- **WHAT YOU WILL DO**
Please retype, character for character, the portion of the entries below that runs from the line containing "segment: <item>keyboard</item>" to the last line.

--*--

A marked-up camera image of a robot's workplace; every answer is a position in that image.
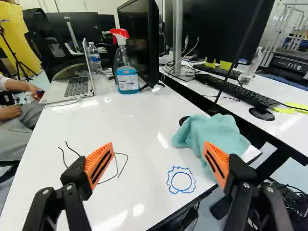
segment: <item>dell monitor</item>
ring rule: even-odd
[[[166,44],[173,44],[173,1],[165,1]],[[196,43],[201,58],[234,62],[260,0],[183,0],[183,38]],[[264,0],[240,59],[249,64],[257,50],[275,0]]]
[[[116,27],[115,16],[113,14],[99,14],[98,22],[100,31],[109,31]]]
[[[159,10],[155,0],[130,0],[117,9],[129,34],[127,51],[138,75],[153,88],[159,81]]]
[[[100,22],[97,12],[47,13],[50,25],[65,42],[72,41],[67,22],[70,22],[78,42],[84,38],[101,42]]]

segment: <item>spray bottle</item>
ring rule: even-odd
[[[119,48],[115,53],[114,73],[121,94],[134,94],[139,92],[138,74],[128,60],[126,40],[129,34],[125,29],[110,29],[114,43],[117,41]]]

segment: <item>blue drawn gear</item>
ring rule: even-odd
[[[173,178],[177,175],[177,174],[185,174],[187,176],[189,176],[191,183],[190,186],[187,187],[186,189],[178,189],[176,188],[176,186],[174,186],[172,184]],[[173,194],[177,194],[178,192],[181,193],[192,193],[195,188],[196,188],[196,180],[193,177],[192,172],[188,169],[188,168],[182,168],[180,166],[172,167],[172,170],[168,172],[168,180],[167,180],[167,185],[169,186],[169,191]]]

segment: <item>keyboard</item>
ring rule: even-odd
[[[222,90],[223,92],[232,95],[239,100],[243,100],[244,102],[249,103],[257,108],[266,109],[268,107],[275,107],[280,104],[276,100],[260,95],[246,88],[237,86],[233,83],[225,82],[222,79],[211,75],[196,74],[195,77],[199,82],[214,87],[218,90]]]
[[[213,74],[216,74],[216,75],[219,75],[219,76],[223,76],[223,77],[226,77],[227,74],[228,74],[228,71],[221,69],[220,67],[212,68],[212,67],[205,66],[204,64],[193,65],[193,68],[201,70],[201,71],[213,73]],[[231,72],[229,78],[237,80],[239,78],[240,74],[241,74],[241,72],[233,70]]]
[[[74,77],[69,79],[64,97],[81,95],[86,93],[88,93],[88,77]]]

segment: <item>person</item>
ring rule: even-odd
[[[0,90],[29,91],[35,100],[39,100],[37,86],[17,81],[0,74]],[[0,162],[19,161],[31,137],[43,105],[28,103],[23,105],[0,105]]]

--*--

- **WRITTEN SOLUTION**
segment: <item>keyboard</item>
ring rule: even-odd
[[[222,90],[223,92],[232,95],[239,100],[243,100],[244,102],[249,103],[257,108],[266,109],[268,107],[275,107],[280,104],[276,100],[260,95],[246,88],[237,86],[233,83],[225,82],[222,79],[211,75],[196,74],[195,77],[199,82],[214,87],[218,90]]]
[[[213,74],[216,74],[216,75],[219,75],[219,76],[223,76],[223,77],[226,77],[227,74],[228,74],[228,71],[221,69],[220,67],[212,68],[212,67],[205,66],[204,64],[193,65],[193,68],[201,70],[201,71],[213,73]],[[231,72],[229,78],[237,80],[239,78],[240,74],[241,74],[241,72],[233,70]]]
[[[74,77],[69,79],[64,97],[81,95],[86,93],[88,93],[88,77]]]

segment: <item>person</item>
ring rule: even-odd
[[[0,90],[29,91],[35,100],[39,100],[37,86],[17,81],[0,74]],[[0,162],[19,161],[31,137],[43,105],[28,103],[23,105],[0,105]]]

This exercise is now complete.